Anesthesia, secreted daily by his cells, could have made him famous, built us a mansion on a hill with palm trees, swimming pool; earned us front-page headlines in tabloids, made us household names; in short, fame. He chose instead, foolish man, to keep his unusual insensitivity to things that would have made an ordinary man cry locked up, up in the penthouse of the abandoned, half-finished condominium tower on 42nd Street. Up there he would sit, on his windswept, meditative perch overlooking the city, his hair ruffled by the wind, while experts paraded single-file around his unusual body. Come in. Come out. Closed the door after each one, dutiful me. May I interest you in a beverage, Doctor MD? They measured vitals, taking samples of blood, bile, urine, feces. The thought made me cringe. But even the comings and goings of famous medical experts came to pass as he grew wearier; first weekly, then monthly visits allowed only by the most distinguished physicians. They would sit, softly kneading his bared body, vulnerable yet insensitive, poking his belly with needles and razors, marveling at his durability. But even that ended. Sometimes I wonder if it ever happened, the poking with sharp objects and kneading, pinching, extracting. If anything happened at all?

I remember clearly the day when he announced his, our, goal of total isolation; we were sitting. Or rather, hanging. Suspended in our harnesses, at the transparent table made of Japanese glass he had hung precariously from the crooked antenna of the unfinished condominium tower. Dozens of stories below our bouncing, swinging breakfast scene, the city shrieked with urbanity, threatening to drown out his voice.

“My dear,” he prompted cautiously in a tone that muted the noise of the traffic, as if our ears had switched to a new frequency, “I think it is time that we be hermits. Enough!”

And so it was. We prepared, of course. Demolished the ladder from the back alley sidewalk to the penthouse to make flight the only escape. Knitted several hundred hammocks to hang between the steel beams of the tower’s frame. Stocked up on elastic harnesses. Installed a trapeze. Put up a “Do Not Disturb” sign. The like.

There was work in this Solitude, for me at least. The first week he insisted on crucifixion, and with writhing fingers not in the least reassured by his insistence that he felt no pain, no discomfort in the least, I nailed him to a ten by six cross, handmade, rosewood, which we hung at a ten degree angle, overlooking the Hudson River. Like some amateur glass cleaner I would sheepishly descend on my double harness twice a day, to wash his face, give him watermelon slices, brush his hair. Never speak: he wanted isolation.

He, we, spent another week healing, his saintly open wounds to be swabbed with Neosporin, rubbed with Aloe Vera from our rooftop succulent garden, gently caressed and sung to. He felt no pain, he told me and I believed him. He spoke more and more often, as if emerging from a solitary cocoon, and every day I unwound it further, saw him more clearly.

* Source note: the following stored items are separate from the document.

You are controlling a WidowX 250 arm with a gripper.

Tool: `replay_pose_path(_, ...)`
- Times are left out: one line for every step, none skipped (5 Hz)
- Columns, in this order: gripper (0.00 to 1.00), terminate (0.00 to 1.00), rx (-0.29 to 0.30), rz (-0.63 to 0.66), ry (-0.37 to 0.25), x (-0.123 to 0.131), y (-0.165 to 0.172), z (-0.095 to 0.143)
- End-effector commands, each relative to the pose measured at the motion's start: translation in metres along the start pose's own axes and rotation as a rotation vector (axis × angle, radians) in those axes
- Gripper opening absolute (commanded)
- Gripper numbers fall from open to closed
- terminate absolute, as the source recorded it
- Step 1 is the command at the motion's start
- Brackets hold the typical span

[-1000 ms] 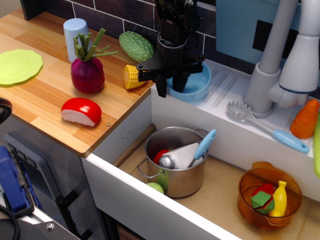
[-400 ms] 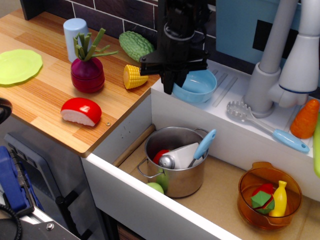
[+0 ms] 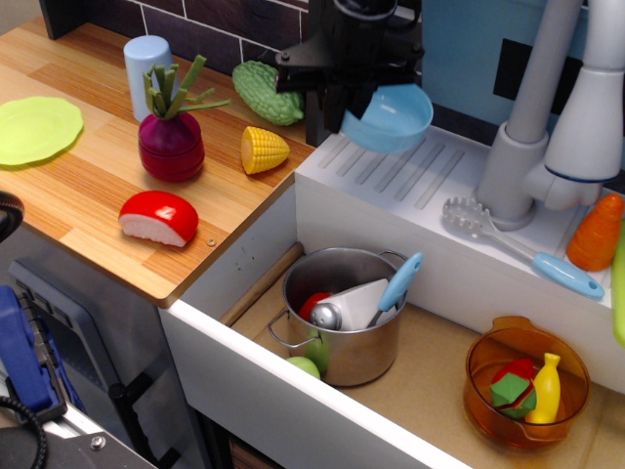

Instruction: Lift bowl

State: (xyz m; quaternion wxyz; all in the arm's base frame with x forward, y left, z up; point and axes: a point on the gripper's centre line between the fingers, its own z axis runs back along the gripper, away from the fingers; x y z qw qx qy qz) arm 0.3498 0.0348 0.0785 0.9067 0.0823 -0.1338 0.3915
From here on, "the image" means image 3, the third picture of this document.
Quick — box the stainless steel pot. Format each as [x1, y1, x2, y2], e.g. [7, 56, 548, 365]
[268, 247, 406, 387]

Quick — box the green toy bitter gourd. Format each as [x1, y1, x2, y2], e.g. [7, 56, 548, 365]
[231, 61, 305, 126]

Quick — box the green toy item right edge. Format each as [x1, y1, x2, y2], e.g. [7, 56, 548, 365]
[610, 231, 625, 347]

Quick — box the black cable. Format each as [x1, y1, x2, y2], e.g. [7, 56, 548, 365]
[0, 393, 50, 469]

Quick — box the red white toy sushi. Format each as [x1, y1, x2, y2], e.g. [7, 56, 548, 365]
[118, 191, 199, 247]

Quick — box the silver toy shaker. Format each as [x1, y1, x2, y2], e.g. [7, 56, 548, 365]
[310, 303, 342, 330]

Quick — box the pasta spoon blue handle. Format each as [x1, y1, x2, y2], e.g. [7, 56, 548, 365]
[442, 197, 604, 300]

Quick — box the orange transparent bowl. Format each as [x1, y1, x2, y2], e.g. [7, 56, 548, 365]
[464, 317, 591, 450]

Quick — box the green plastic plate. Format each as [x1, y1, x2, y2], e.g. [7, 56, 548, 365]
[1, 97, 84, 166]

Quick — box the yellow toy corn half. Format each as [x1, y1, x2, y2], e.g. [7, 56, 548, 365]
[240, 126, 290, 175]

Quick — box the blue handled utensil in pot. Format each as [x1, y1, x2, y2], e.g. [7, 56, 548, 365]
[367, 252, 422, 328]

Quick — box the orange toy carrot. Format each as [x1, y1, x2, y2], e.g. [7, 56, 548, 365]
[566, 193, 624, 272]

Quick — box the yellow toy bottle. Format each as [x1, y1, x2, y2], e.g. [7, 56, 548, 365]
[525, 353, 561, 425]

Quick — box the light blue backboard panel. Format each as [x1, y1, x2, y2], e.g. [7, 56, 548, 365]
[420, 0, 590, 128]

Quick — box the purple toy beet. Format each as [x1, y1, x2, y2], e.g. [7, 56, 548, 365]
[138, 55, 231, 182]

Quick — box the green toy apple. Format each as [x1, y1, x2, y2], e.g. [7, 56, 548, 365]
[286, 357, 321, 379]

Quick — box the blue clamp tool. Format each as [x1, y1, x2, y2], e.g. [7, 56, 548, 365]
[1, 285, 85, 421]

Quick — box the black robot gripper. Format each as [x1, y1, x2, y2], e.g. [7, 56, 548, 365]
[276, 1, 424, 133]

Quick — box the green red toy vegetable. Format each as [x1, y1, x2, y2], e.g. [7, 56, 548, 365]
[489, 359, 536, 420]

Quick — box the red toy tomato in pot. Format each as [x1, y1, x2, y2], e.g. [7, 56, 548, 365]
[299, 292, 331, 321]

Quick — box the light blue plastic bowl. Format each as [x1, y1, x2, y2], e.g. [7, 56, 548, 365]
[340, 84, 434, 153]

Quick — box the grey toy faucet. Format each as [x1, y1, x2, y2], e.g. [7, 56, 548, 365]
[476, 0, 625, 233]

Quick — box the light blue plastic cup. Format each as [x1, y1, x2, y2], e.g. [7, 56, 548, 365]
[122, 34, 175, 123]

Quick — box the white toy sink unit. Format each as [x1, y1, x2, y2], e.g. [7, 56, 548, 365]
[161, 127, 624, 468]

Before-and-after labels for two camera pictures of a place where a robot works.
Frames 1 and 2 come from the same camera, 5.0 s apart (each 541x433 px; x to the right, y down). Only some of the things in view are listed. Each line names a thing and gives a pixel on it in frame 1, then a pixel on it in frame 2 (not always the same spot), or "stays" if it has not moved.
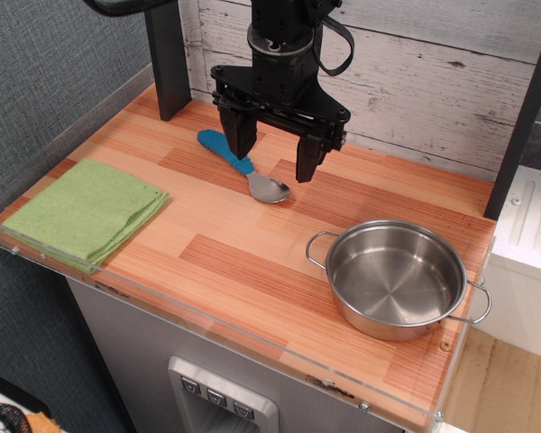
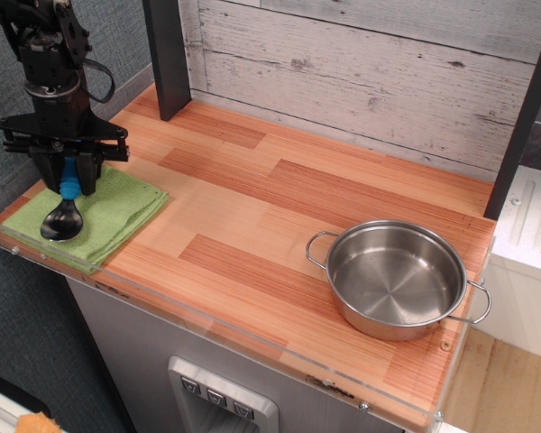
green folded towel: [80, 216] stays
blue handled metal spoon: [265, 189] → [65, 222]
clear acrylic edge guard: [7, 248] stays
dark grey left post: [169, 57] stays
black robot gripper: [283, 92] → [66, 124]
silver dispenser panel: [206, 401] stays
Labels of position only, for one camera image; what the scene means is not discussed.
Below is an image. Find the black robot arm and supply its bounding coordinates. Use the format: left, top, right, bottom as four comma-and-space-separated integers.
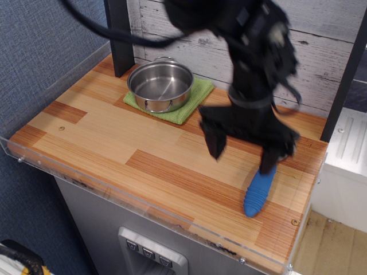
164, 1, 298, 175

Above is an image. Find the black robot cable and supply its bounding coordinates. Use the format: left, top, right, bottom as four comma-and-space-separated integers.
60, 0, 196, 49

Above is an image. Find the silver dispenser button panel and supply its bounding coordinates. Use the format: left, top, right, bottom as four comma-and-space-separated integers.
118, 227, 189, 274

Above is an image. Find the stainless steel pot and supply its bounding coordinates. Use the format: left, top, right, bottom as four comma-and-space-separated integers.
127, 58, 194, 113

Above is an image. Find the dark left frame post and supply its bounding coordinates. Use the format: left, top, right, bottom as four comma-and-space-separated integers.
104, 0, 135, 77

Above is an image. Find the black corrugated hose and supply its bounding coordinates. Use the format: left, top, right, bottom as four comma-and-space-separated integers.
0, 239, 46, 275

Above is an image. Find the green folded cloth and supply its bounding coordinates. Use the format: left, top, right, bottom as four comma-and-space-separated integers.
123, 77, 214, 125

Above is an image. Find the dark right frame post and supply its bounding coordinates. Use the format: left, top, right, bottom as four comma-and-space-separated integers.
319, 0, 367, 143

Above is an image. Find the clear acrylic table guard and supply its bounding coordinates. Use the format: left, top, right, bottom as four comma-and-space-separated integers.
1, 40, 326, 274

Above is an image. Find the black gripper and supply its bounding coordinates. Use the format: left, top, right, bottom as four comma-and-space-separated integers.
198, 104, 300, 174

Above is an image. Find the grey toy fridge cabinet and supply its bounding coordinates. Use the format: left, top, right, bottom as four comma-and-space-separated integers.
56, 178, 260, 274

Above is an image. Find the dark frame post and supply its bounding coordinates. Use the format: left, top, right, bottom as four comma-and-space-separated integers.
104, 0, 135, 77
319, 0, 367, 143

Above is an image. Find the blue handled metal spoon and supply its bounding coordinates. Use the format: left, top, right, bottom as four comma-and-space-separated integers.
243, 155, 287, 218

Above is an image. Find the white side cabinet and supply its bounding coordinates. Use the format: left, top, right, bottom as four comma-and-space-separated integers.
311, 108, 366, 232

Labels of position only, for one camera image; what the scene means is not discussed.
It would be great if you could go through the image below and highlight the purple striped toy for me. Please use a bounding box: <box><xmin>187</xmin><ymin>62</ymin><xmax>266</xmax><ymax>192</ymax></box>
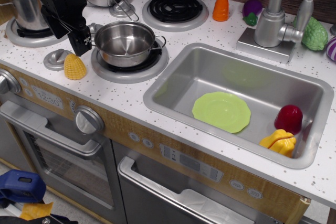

It was a good life, for the most part, even if our movement was slightly limited by the elaborately constructed rigidity of the system of harnesses, rails, pulleys, cranks that suspended us over the city, like gods dancing over their mortal subjects yet in total isolation. Alone above a city of millions. Just the two of us. He was, he said, happy, was, he said, incapable, medically, of feeling pain, and I, enraptured by his bouts of talkativeness, believed him. Sometimes. Sometimes I had my doubts about him, wondered why, when I had ever decided to chase him up to the penthouse of an incomplete frame of a skyscraper, why here? why alone? In a harness? But my doubts would be quickly alleviated when, seizing in desperation a potted cactus from the rooftop garden and jabbing it into his left arm, I would see no response, no acknowledgment even, and I would know that his anesthesia, his magic, had not worn off. Yet.